Would you return the entries below word for word?

+++++

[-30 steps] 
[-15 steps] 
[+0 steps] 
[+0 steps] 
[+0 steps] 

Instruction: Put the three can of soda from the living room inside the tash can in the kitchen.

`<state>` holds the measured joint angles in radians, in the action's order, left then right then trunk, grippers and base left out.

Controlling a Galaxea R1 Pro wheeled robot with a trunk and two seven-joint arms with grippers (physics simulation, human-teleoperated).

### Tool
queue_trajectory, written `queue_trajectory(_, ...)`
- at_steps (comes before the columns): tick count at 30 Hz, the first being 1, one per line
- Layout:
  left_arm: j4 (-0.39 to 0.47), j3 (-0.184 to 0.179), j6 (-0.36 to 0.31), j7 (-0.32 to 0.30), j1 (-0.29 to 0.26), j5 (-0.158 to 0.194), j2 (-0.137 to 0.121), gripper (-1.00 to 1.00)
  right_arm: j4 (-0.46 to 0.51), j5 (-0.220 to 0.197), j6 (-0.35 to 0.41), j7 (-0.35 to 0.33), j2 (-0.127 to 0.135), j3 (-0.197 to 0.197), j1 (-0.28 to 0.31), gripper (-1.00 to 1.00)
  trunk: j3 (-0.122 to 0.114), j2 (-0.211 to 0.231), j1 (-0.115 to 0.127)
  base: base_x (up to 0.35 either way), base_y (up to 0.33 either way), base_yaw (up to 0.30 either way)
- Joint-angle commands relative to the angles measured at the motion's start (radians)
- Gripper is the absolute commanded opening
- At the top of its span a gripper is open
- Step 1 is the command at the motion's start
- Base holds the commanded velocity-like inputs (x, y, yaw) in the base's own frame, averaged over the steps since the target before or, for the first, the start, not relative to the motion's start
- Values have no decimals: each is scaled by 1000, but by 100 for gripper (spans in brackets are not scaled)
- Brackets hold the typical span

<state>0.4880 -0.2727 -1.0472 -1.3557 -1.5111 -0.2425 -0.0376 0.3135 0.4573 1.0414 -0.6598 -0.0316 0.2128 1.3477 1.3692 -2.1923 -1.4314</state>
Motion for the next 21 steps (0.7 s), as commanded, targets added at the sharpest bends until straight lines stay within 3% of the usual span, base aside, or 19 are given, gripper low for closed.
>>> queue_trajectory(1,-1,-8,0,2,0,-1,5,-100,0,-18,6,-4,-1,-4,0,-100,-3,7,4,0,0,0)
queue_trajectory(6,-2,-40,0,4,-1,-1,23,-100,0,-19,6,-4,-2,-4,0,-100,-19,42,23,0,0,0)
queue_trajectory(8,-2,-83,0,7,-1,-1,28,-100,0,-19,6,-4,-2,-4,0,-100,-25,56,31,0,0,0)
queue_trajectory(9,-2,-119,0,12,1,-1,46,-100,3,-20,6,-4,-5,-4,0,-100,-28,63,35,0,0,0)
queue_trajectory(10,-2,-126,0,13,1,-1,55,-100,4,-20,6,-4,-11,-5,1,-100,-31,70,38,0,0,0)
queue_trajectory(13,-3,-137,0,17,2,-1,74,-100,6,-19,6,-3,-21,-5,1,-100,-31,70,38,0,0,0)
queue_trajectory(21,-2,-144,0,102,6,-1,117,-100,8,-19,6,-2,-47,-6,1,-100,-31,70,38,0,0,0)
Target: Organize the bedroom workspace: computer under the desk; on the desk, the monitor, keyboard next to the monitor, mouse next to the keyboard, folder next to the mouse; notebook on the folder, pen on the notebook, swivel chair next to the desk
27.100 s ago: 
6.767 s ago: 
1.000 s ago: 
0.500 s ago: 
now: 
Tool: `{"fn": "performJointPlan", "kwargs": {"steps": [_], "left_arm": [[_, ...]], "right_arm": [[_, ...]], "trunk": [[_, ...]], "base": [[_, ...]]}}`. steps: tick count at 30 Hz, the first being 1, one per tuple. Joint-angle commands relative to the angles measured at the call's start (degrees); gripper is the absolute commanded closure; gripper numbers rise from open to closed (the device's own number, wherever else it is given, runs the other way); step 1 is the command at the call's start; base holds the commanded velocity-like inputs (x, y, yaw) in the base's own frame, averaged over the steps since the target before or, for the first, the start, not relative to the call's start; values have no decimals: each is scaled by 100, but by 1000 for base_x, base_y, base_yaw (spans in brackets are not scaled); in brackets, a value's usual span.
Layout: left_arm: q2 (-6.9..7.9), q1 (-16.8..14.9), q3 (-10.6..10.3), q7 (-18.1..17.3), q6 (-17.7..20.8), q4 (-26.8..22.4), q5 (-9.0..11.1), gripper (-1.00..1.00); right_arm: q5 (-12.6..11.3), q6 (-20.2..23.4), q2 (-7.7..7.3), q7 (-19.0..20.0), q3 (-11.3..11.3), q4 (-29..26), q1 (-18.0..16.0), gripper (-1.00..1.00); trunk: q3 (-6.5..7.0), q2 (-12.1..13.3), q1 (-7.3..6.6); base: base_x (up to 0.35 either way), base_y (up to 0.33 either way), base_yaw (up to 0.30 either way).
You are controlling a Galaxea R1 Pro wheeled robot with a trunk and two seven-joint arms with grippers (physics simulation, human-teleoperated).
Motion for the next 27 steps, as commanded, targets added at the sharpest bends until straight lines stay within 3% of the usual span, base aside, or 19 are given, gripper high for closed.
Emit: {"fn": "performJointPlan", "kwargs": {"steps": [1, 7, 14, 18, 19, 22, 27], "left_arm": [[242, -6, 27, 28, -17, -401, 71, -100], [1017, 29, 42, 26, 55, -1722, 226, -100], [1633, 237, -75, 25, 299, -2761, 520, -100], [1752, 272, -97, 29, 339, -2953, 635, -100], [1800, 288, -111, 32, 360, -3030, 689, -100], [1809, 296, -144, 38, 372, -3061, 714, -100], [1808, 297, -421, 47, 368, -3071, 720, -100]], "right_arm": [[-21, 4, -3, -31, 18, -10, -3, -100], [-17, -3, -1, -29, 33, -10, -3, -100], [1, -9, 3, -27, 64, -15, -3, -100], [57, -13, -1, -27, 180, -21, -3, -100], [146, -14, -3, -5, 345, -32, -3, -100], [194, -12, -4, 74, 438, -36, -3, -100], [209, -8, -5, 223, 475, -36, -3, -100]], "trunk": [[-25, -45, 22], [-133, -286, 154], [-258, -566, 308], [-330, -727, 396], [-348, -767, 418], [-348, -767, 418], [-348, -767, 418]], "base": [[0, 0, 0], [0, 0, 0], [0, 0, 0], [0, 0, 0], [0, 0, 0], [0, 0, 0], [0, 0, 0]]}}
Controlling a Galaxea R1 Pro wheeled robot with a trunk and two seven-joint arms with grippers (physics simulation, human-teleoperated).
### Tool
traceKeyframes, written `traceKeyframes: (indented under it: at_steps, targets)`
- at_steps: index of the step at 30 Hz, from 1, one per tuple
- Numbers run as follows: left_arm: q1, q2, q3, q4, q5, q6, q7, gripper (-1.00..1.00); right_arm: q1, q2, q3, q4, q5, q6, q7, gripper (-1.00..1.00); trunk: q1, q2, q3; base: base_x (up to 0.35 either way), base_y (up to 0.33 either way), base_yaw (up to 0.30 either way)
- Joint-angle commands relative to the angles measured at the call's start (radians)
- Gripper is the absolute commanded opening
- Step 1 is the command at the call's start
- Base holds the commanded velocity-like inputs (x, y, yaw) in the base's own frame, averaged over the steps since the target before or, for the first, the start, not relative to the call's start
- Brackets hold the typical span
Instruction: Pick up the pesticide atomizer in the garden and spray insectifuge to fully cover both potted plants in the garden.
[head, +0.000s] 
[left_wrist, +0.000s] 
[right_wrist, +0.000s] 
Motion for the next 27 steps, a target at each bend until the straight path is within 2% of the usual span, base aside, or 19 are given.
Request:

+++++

ANSWER BELOW
[-30 steps] 
[-15 steps] 
[+0 steps] 
[+0 steps] 
[+0 steps] 

Instruction: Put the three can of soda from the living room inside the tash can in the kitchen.

`<state>` holds the measured joint angles in radians, in the action's order, left then right then trunk, grippers and base left out.

Controlling a Galaxea R1 Pro wheeled robot with a trunk and two seven-joint arms with grippers (physics simulation, human-teleoperated).

### Tool
queue_trajectory, written `queue_trajectory(_, ...)`
- at_steps (comes before the columns): tick count at 30 Hz, the first being 1, one per line
- Layout:
  left_arm: j4 (-0.39 to 0.47), j3 (-0.184 to 0.179), j6 (-0.36 to 0.31), j7 (-0.32 to 0.30), j1 (-0.29 to 0.26), j5 (-0.158 to 0.194), j2 (-0.137 to 0.121), gripper (-1.00 to 1.00)
  right_arm: j4 (-0.46 to 0.51), j5 (-0.220 to 0.197), j6 (-0.35 to 0.41), j7 (-0.35 to 0.33), j2 (-0.127 to 0.135), j3 (-0.197 to 0.197), j1 (-0.28 to 0.31), gripper (-1.00 to 1.00)
  trunk: j3 (-0.122 to 0.114), j2 (-0.211 to 0.231), j1 (-0.115 to 0.127)
  base: base_x (up to 0.35 either way), base_y (up to 0.33 either way), base_yaw (up to 0.30 either way)
- Joint-angle commands relative to the angles measured at the motion's start (radians)
- Gripper is the absolute commanded opening
- At the top of its span a gripper is open
- Step 1 is the command at the motion's start
- Base holds the commanded velocity-like inputs (x, y, yaw) in the base's own frame, averaged over the steps since the target before or, for the first, the start, not relative to the motion's start
- Values have no decimals: each is scaled by 1000, but by 100 for gripper (spans in brackets are not scaled)
- Brackets hold the typical span

<state>0.4880 -0.2727 -1.0472 -1.3557 -1.5111 -0.2425 -0.0376 0.3135 0.4573 1.0414 -0.6598 -0.0316 0.2128 1.3477 1.3692 -2.1923 -1.4314</state>
Motion for the next 21 steps (0.7 s), as commanded, targets added at the sharpest bends until straight lines stay within 3% of the usual span, base aside, or 19 are given, gripper low for closed.
>>> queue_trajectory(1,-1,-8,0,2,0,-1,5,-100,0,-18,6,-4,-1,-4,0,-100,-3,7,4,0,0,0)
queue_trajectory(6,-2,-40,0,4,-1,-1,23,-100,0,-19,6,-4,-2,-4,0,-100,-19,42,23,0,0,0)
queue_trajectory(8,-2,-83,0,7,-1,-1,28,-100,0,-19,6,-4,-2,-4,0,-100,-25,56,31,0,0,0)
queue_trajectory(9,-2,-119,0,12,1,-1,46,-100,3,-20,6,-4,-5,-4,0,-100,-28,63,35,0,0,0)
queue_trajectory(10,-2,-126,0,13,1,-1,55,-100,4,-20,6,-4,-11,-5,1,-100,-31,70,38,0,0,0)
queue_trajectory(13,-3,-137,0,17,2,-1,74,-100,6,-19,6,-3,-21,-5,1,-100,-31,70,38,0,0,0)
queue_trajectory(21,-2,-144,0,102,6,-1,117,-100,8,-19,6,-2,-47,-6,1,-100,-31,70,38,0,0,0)
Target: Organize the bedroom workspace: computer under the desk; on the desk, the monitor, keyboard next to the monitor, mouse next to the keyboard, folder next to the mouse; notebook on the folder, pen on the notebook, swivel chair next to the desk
27.100 s ago: 
6.767 s ago: 
1.000 s ago: 
0.500 s ago: 
now: 
Tool: `{"fn": "performJointPlan", "kwargs": {"steps": [_], "left_arm": [[_, ...]], "right_arm": [[_, ...]], "trunk": [[_, ...]], "base": [[_, ...]]}}`. steps: tick count at 30 Hz, the first being 1, one per tuple. Joint-angle commands relative to the angles measured at the call's start (degrees); gripper is the absolute commanded closure; gripper numbers rise from open to closed (the device's own number, wherever else it is given, runs the other way); step 1 is the command at the call's start; base holds the commanded velocity-like inputs (x, y, yaw) in the base's own frame, averaged over the steps since the target before or, for the first, the start, not relative to the call's start; values have no decimals: each is scaled by 100, but by 1000 for base_x, base_y, base_yaw (spans in brackets are not scaled); in brackets, a value's usual span.
Layout: left_arm: q2 (-6.9..7.9), q1 (-16.8..14.9), q3 (-10.6..10.3), q7 (-18.1..17.3), q6 (-17.7..20.8), q4 (-26.8..22.4), q5 (-9.0..11.1), gripper (-1.00..1.00); right_arm: q5 (-12.6..11.3), q6 (-20.2..23.4), q2 (-7.7..7.3), q7 (-19.0..20.0), q3 (-11.3..11.3), q4 (-29..26), q1 (-18.0..16.0), gripper (-1.00..1.00); trunk: q3 (-6.5..7.0), q2 (-12.1..13.3), q1 (-7.3..6.6); base: base_x (up to 0.35 either way), base_y (up to 0.33 either way), base_yaw (up to 0.30 either way).
You are controlling a Galaxea R1 Pro wheeled robot with a trunk and two seven-joint arms with grippers (physics simulation, human-teleoperated).
Motion for the next 27 steps, as commanded, targets added at the sharpest bends until straight lines stay within 3% of the usual span, base aside, or 19 are given, gripper high for closed.
Emit: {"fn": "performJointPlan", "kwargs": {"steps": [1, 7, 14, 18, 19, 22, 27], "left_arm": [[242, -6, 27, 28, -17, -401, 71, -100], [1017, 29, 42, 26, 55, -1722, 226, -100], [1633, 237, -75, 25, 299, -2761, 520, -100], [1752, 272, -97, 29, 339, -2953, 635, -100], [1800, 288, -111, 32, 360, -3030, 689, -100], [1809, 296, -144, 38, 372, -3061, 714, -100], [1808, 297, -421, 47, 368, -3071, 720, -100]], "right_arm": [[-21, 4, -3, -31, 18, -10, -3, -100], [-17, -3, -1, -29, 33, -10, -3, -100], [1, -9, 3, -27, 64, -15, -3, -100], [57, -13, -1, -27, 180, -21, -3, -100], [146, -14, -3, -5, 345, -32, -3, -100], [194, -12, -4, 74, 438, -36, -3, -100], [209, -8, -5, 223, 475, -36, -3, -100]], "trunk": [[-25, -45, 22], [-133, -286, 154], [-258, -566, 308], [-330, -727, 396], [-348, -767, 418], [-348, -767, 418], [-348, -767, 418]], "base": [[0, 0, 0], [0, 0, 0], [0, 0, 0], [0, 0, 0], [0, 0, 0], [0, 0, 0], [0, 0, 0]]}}
Controlling a Galaxea R1 Pro wheeled robot with a trunk and two seven-joint arms with grippers (physics simulation, human-teleoperated).
### Tool
traceKeyframes, written `traceKeyframes: (indented under it: at_steps, targets)`
- at_steps: index of the step at 30 Hz, from 1, one per tuple
- Numbers run as follows: left_arm: q1, q2, q3, q4, q5, q6, q7, gripper (-1.00..1.00); right_arm: q1, q2, q3, q4, q5, q6, q7, gripper (-1.00..1.00); trunk: q1, q2, q3; base: base_x (up to 0.35 either way), base_y (up to 0.33 either way), base_yaw (up to 0.30 either way)
- Joint-angle commands relative to the angles measured at the call's start (radians)
- Gripper is the absolute commanded opening
- Step 1 is the command at the call's start
- Base holds the commanded velocity-like inputs (x, y, yaw) in the base's own frame, averaged over the steps since the target before or, for the first, the start, not relative to the call's start
- Brackets hold the typical span
Instruction: Pick up the pesticide atomizer in the garden and spray insectifuge to fully cover both potted plants in the garden.
[head, +0.000s] 
[left_wrist, +0.000s] 
[right_wrist, +0.000s] 
Motion for the next 27 steps, a target at each bend until the straight path is within 2% of the usual span, base aside, or 19 are given.
Request:

The answer contains nothing further.